After 22 years of being in the lead, Intel has finally ceded the crown of the world’s largest semiconductor manufacturer - to Samsung.

According to Gartner, the South Korean electronics giant shipped $61.2 billion worth of silicon, increasing its revenue by 52.6 percent over 2016. Meanwhile Intel’ semiconductor operations brought in just $57.7 billion for the same period.

Samsung benefited from a shortage of memory chips, which caused considerable price increases of DRAM and flash-based products. For this reason, Gartner has warned that the company’s lead might not last long.

Silicon wafers
Silicon wafers – Thinkstock / Goodshot

Move over, Intel

According to analysts, worldwide semiconductor revenue reached $419.7 billion in 2017, a 22.2 percent increase over the previous year.

Memory products were responsible for 31 percent of the total, with revenue for this particular segment growing 64 percent year-on-year.

“Memory accounted for more than two-thirds of all semiconductor revenue growth in 2017, and became the largest semiconductor category,” said Andrew Norwood, research vice president at Gartner.

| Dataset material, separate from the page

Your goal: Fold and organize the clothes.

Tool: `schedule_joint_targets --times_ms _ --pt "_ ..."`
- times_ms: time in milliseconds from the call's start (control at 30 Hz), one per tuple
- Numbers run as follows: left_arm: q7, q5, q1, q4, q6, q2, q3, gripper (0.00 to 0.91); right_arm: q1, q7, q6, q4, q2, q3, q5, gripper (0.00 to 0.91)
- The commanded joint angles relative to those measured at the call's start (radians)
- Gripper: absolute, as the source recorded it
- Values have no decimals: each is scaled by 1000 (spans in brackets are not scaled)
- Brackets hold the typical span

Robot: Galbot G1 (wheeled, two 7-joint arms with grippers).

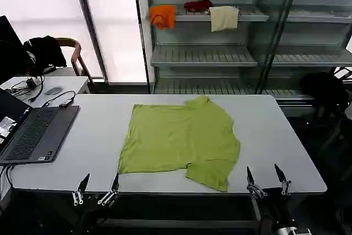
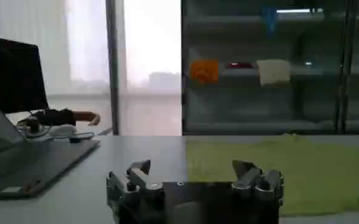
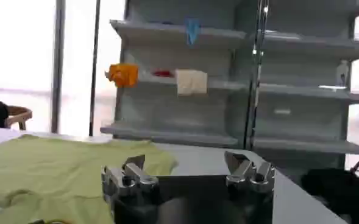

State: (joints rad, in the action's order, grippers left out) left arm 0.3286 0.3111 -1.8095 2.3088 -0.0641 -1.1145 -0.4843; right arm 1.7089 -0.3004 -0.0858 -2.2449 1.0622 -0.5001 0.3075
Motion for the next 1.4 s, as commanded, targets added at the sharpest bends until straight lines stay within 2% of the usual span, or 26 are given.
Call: schedule_joint_targets --times_ms 33,100,133,200,300,500,767,1333,1400 --pt "6 97 29 65 -284 30 -21 907 -17 -32 -207 -57 -15 8 23 907" --pt "2 158 55 75 -377 46 -34 907 -30 -37 -279 -71 -19 20 50 907" --pt "-6 168 74 72 -412 51 -39 907 -45 -37 -363 -83 -18 31 80 907" --pt "-26 168 96 69 -462 58 -44 907 -69 -31 -442 -92 -18 57 115 907" --pt "-67 187 119 75 -509 63 -47 907 -91 -26 -492 -99 -16 105 135 907" --pt "-106 246 167 75 -514 75 -50 907 -112 -29 -494 -98 -11 179 138 907" --pt "-100 313 255 -14 -515 92 -35 907 -146 -35 -494 -61 3 221 139 907" --pt "-121 347 383 -204 -514 84 -15 907 -227 -35 -493 6 23 244 129 907" --pt "-123 346 395 -223 -513 79 -11 877 -233 -36 -493 10 25 246 128 907"
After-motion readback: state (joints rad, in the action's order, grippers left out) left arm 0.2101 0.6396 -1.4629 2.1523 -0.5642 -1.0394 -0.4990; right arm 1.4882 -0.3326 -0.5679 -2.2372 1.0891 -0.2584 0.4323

During the past 12 months, constrained supply of memory chips led to the prices of flash going up 17 percent – the first time in history that this category of products got more expensive, instead of becoming cheaper. Meanwhile prices for DRAM silicon increased 44 percent.

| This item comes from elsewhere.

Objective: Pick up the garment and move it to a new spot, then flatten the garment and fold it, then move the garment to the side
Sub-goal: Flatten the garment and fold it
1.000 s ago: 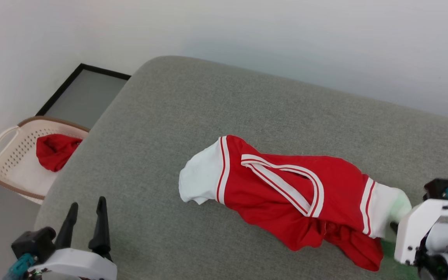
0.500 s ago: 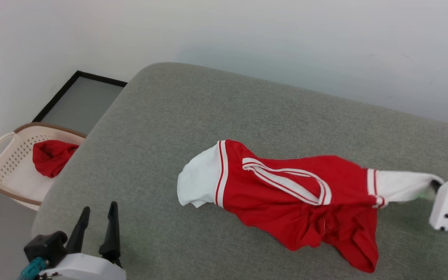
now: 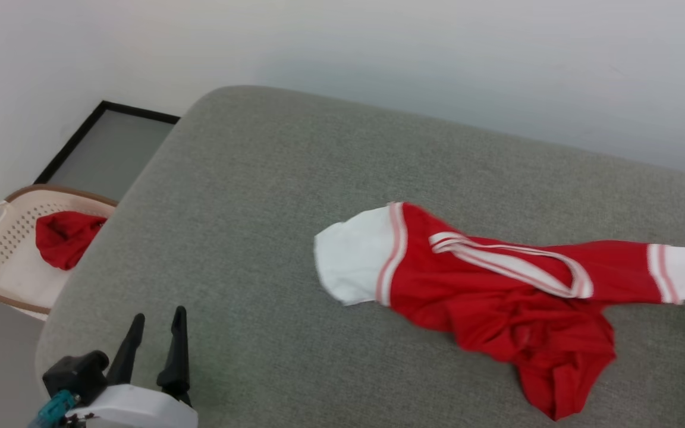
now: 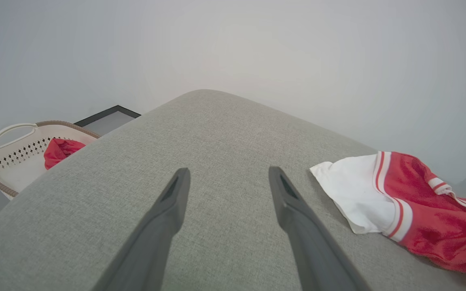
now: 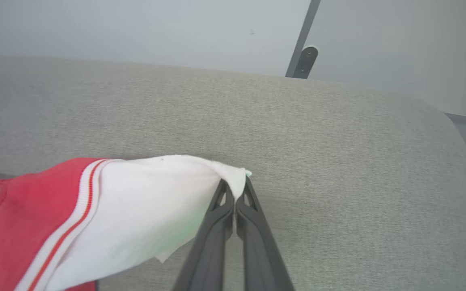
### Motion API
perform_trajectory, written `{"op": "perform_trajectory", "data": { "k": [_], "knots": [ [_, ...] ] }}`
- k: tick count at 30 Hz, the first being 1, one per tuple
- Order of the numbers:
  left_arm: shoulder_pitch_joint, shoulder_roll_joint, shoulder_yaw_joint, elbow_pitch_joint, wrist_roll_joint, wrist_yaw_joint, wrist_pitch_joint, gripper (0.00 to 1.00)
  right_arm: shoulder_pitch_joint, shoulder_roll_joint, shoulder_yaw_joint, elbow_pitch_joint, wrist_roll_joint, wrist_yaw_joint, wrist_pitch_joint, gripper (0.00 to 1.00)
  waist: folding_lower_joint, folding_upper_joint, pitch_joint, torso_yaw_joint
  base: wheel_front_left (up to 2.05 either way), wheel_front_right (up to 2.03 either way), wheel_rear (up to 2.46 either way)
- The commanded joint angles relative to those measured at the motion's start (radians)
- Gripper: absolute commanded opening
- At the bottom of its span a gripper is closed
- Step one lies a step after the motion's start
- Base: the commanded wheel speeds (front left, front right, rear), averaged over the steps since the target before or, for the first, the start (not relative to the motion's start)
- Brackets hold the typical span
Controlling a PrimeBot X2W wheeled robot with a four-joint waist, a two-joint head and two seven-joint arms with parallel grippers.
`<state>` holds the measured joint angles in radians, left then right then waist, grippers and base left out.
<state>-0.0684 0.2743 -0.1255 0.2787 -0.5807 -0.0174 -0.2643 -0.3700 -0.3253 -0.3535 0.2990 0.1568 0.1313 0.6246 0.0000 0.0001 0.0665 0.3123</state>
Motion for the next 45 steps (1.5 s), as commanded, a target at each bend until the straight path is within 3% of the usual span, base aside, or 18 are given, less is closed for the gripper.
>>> {"op": "perform_trajectory", "data": {
  "k": [1, 6, 13, 15, 17, 22, 28, 45],
  "knots": [
    [-0.012, -0.002, 0.005, 0.003, 0.006, -0.002, 0.001, 1.00, -0.005, -0.012, -0.015, 0.003, -0.002, -0.001, -0.004, 0.00, 0.0000, -0.0001, 0.011, -0.009, 0.00, 0.00, 0.00],
    [-0.029, -0.009, 0.008, 0.013, 0.012, -0.015, 0.001, 1.00, 0.007, -0.042, -0.075, 0.011, -0.015, -0.001, -0.001, 0.00, 0.0000, -0.0001, 0.034, -0.024, 0.00, 0.00, 0.00],
    [-0.054, -0.019, 0.006, 0.030, 0.025, -0.027, 0.001, 1.00, 0.012, -0.018, -0.111, 0.083, -0.017, -0.001, -0.027, 0.02, 0.0000, -0.0001, 0.060, -0.043, 0.00, 0.00, 0.00],
    [-0.059, -0.020, 0.005, 0.035, 0.029, -0.029, 0.001, 1.00, 0.005, -0.011, -0.110, 0.117, -0.023, -0.001, -0.046, 0.36, 0.0000, -0.0001, 0.064, -0.048, 0.00, 0.00, 0.00],
    [-0.063, -0.017, 0.003, 0.041, 0.031, -0.033, 0.001, 1.00, -0.008, -0.008, -0.101, 0.148, -0.031, -0.001, -0.069, 1.00, 0.0000, -0.0001, 0.066, -0.055, 0.00, 0.00, 0.00],
    [-0.067, -0.009, 0.012, 0.046, 0.036, -0.033, 0.001, 1.00, -0.042, -0.002, -0.085, 0.195, -0.026, -0.001, -0.098, 1.00, 0.0000, -0.0001, 0.060, -0.080, 0.00, 0.00, 0.00],
    [-0.058, 0.005, 0.027, 0.040, 0.038, -0.026, 0.001, 1.00, -0.044, 0.003, -0.043, 0.157, -0.001, -0.001, -0.141, 1.00, 0.0000, -0.0001, 0.043, -0.126, 0.00, 0.00, 0.00],
    [-0.030, 0.070, 0.050, -0.031, 0.040, -0.002, 0.028, 1.00, 0.207, 0.145, 0.139, -0.221, 0.072, -0.001, -0.387, 1.00, 0.0000, -0.0001, 0.005, -0.305, 0.00, 0.00, 0.00]
  ]
}}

The chip shortage was a blessing for major memory vendors including SK Hynix and Micron Technology: the former boosted annual revenue by 79 percent, the latter - by 78.1 percent.

Intel grew its revenue just 6.7 percent in 2017, driven by 6 percent growth in data center CPU sales.

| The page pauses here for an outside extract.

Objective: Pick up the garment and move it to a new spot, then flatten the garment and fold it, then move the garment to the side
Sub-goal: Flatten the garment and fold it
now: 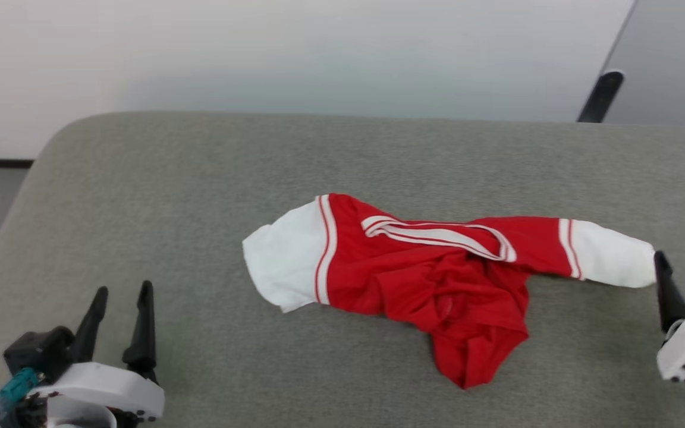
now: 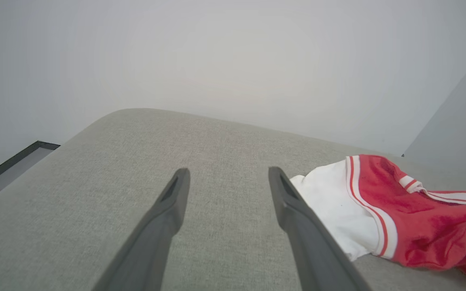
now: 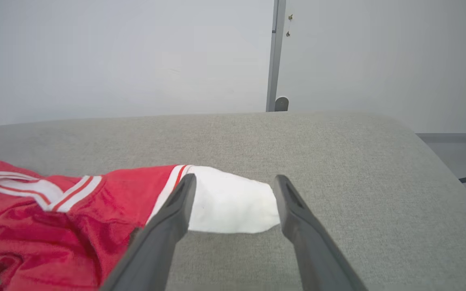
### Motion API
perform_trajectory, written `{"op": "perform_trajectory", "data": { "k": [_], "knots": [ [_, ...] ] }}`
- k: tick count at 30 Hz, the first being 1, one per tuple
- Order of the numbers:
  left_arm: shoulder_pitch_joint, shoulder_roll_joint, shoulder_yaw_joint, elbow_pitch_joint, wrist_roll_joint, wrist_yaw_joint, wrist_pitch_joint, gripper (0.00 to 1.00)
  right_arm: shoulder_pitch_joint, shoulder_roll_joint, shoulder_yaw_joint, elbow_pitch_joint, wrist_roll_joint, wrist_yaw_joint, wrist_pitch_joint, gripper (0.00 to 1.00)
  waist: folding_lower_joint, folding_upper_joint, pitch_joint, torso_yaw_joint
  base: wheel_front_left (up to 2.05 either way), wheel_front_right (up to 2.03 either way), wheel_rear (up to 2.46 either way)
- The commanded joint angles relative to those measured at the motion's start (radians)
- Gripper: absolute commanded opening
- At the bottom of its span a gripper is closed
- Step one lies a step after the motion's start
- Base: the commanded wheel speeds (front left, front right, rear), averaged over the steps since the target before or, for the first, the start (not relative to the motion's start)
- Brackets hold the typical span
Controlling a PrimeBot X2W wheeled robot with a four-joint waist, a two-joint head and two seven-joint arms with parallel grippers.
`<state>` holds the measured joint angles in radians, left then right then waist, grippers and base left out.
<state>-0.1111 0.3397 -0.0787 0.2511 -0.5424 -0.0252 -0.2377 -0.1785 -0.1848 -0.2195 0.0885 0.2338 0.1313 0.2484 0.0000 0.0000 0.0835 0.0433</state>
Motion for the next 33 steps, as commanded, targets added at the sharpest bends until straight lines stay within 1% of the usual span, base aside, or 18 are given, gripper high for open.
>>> {"op": "perform_trajectory", "data": {
  "k": [1, 6, 10, 12, 15, 17, 22, 28, 33],
  "knots": [
    [0.016, 0.008, 0.005, -0.009, 0.001, 0.008, 0.004, 1.00, 0.032, 0.018, 0.009, -0.023, -0.005, -0.001, -0.025, 1.00, 0.0000, 0.0000, -0.013, -0.045, 0.00, 0.00, 0.00],
    [0.036, 0.025, 0.018, -0.034, -0.009, 0.019, 0.017, 1.00, 0.096, 0.060, 0.036, -0.066, -0.019, -0.001, -0.096, 1.00, 0.0000, 0.0000, -0.022, -0.087, 0.00, 0.00, 0.00],
    [0.047, 0.031, 0.023, -0.050, -0.012, 0.025, 0.021, 1.00, 0.118, 0.065, 0.065, -0.072, -0.025, -0.001, -0.116, 1.00, 0.0000, 0.0000, -0.023, -0.106, 0.00, 0.00, 0.00],
    [0.053, 0.034, 0.025, -0.058, -0.015, 0.027, 0.024, 1.00, 0.125, 0.050, 0.102, -0.073, -0.025, -0.001, -0.127, 1.00, 0.0000, 0.0000, -0.024, -0.114, 0.00, 0.00, 0.00],
    [0.056, 0.036, 0.024, -0.068, -0.019, 0.028, 0.028, 1.00, 0.126, 0.028, 0.125, -0.053, -0.020, -0.001, -0.140, 1.00, 0.0000, 0.0000, -0.025, -0.118, 0.00, 0.00, 0.00],
    [0.058, 0.037, 0.020, -0.072, -0.019, 0.028, 0.030, 1.00, 0.120, 0.025, 0.130, -0.041, -0.014, -0.001, -0.148, 1.00, 0.0000, 0.0000, -0.026, -0.117, 0.00, 0.00, 0.00],
    [0.052, 0.036, 0.010, -0.079, -0.014, 0.030, 0.031, 1.00, 0.108, -0.002, 0.166, -0.023, -0.012, -0.001, -0.130, 1.00, 0.0000, 0.0000, -0.017, -0.102, 0.00, 0.00, 0.00],
    [0.036, 0.036, 0.002, -0.074, 0.003, 0.036, 0.015, 1.00, 0.083, -0.054, 0.221, -0.011, -0.003, -0.001, -0.092, 1.00, 0.0000, 0.0000, 0.007, -0.066, 0.00, 0.00, 0.00],
    [0.028, 0.028, -0.002, -0.059, 0.030, 0.045, -0.004, 1.00, 0.053, -0.115, 0.261, -0.002, 0.011, -0.001, -0.042, 1.00, 0.0000, 0.0000, 0.031, -0.023, 0.00, 0.00, 0.00]
  ]
}}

“Samsung’s lead is literally built on sand, in the form of memory silicon,” Norwood said. “Memory pricing will weaken in 2018, initially for NAND flash and then DRAM in 2019 as China increases its memory production capacity. We then expect Samsung to lose a lot of the revenue gains it has made.”

“The combined revenues of Broadcom, Qualcomm and NXP were $41.2 billion in 2017 — a total beaten only by Samsung and Intel.

“If Broadcom can finalize this double acquisition [of Qualcomm and NXP] and Samsung’s memory revenue falls as forecast, then Samsung could slip to third place during the next memory downturn in 2019.”

It is worth mentioning that research by Gartner couldn’t take into account the potential impact of Meltdown and Specter vulnerabilities that were made public earlier this week, affecting nearly all CPUs released by Intel since 1995. These hardware architecture flaws also affect chips from AMD, Arm and even IBM – but Intel products are thought to be the worst hit.